**EXERCISE OBJECTIVE**. Omit every picture, then return the listing verbatim.

**PROVIDED MATERIAL**.

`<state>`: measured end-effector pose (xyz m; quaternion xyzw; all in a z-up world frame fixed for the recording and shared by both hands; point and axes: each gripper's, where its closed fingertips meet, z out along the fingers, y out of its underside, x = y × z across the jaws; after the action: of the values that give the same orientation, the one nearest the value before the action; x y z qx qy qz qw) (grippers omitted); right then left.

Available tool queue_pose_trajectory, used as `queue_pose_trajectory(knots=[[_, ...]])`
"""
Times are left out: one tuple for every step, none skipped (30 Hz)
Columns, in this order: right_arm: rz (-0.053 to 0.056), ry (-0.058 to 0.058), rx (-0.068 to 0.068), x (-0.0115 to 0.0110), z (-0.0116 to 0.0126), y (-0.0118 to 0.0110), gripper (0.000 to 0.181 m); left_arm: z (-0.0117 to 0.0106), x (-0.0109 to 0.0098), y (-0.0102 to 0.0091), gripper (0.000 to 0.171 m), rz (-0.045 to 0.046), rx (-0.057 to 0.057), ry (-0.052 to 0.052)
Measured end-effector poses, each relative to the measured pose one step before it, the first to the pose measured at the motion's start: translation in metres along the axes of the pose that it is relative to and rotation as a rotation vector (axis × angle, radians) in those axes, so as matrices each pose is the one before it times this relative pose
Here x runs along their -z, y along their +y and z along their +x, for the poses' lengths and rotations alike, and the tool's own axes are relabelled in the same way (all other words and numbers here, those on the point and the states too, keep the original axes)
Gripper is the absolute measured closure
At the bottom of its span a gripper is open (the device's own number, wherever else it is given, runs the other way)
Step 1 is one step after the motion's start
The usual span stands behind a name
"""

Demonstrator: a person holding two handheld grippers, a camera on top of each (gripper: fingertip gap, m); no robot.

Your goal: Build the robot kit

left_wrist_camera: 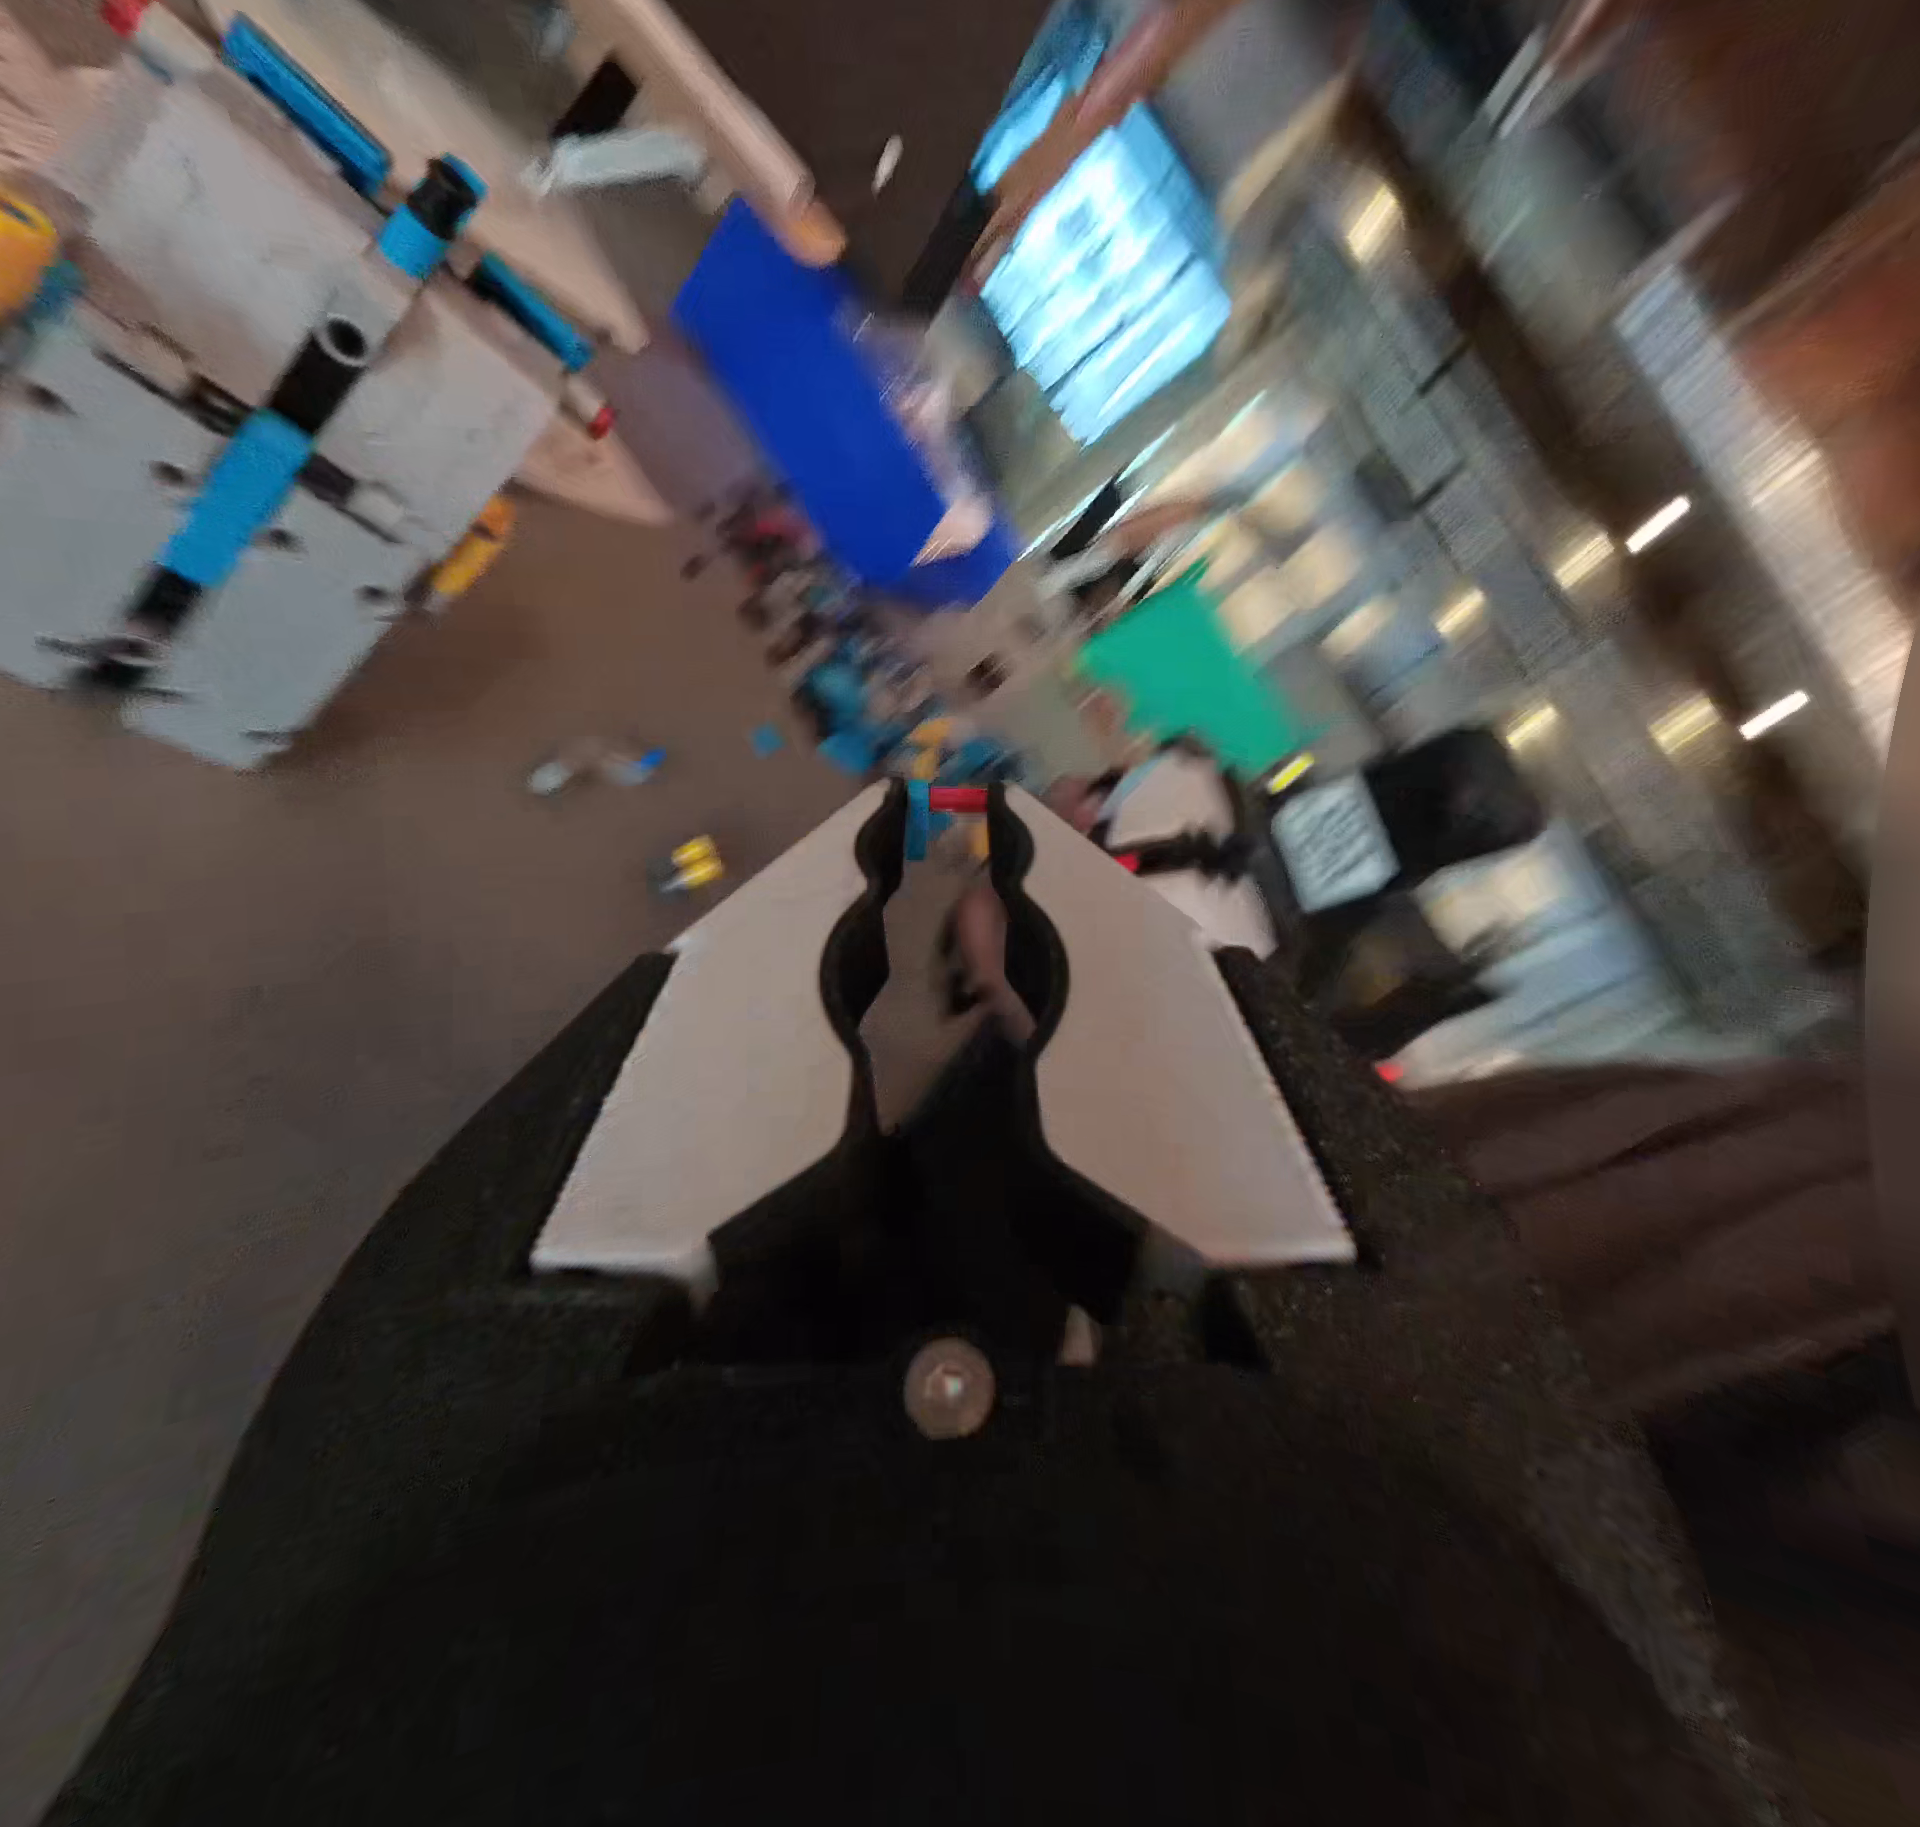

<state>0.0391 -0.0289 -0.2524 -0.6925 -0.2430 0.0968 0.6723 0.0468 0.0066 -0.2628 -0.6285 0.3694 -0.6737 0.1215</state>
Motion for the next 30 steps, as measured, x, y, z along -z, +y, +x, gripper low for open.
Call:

**TASK RESPONSE**.
`<state>`: measured end-effector pose (xyz m; quaternion xyzw; all in a z-up world frame fixed for the recording and shared by both hands; point and axes: each gripper's, where its closed fingertips meet, z out along the fingers, y out of its underside, x = y × z across the jaws; after the action: of the values that give the same orientation, the one nearest the value before the action; x y z qx qy qz qw) (grippers omitted); right then left.

Available tool queue_pose_trajectory, used as `queue_pose_trajectory(knots=[[_, ...]])`
"""
Times are left out: one tuple for every step, none skipped (30 Hz)
Columns, in this order: right_arm: rz (-0.053 to 0.056), ry (-0.058 to 0.058), rx (-0.068 to 0.068), x (-0.0115 to 0.0110), z (-0.0116 to 0.0126), y (-0.0118 to 0.0110), gripper (0.000 to 0.181 m); left_arm: z (-0.0117 to 0.0106), x (-0.0109 to 0.0098), y (-0.0102 to 0.0091), gripper (0.000 to 0.171 m), rz (-0.045 to 0.046), rx (-0.057 to 0.057), ry (-0.052 to 0.052)
Measured end-effector poses, each relative to the measured pose one step before it, the first to the pose measured at the motion's start: translation in metres along the axes of the pose that it is relative to and rotation as a rotation vector (axis × angle, radians) in those axes, so as matrices each pose is the one before it times this relative pose
Here x runs along their -z, y along their +y and z along their +x, for the poses' lengths and rotations alike, and the tool's own axes are relabelled in the same way (all other words and numbers here, those on the point and the states too, keep the original axes)
Gripper is the absolute measured closure
At the bottom of its span a gripper is open (the device's own number, wherever else it is given, runs the other way)
Step 1 is one step after the motion's start
The usual span stands behind a name
"""

Demonstrator: a person holding two handheld grippers, a camera on top of each (gripper: fingertip gap, m); no robot.

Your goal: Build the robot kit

left_wrist_camera: 

<state>0.0391 -0.0289 -0.2524 -0.6925 -0.2430 0.0968 0.6723 0.0468 0.0066 -0.2628 -0.6285 0.3694 -0.6737 0.1215</state>
Motion for the next 30 steps, as measured, x, y, z along -z, +y, +x, gripper low for open.
Call:

There is nothing more to this answer.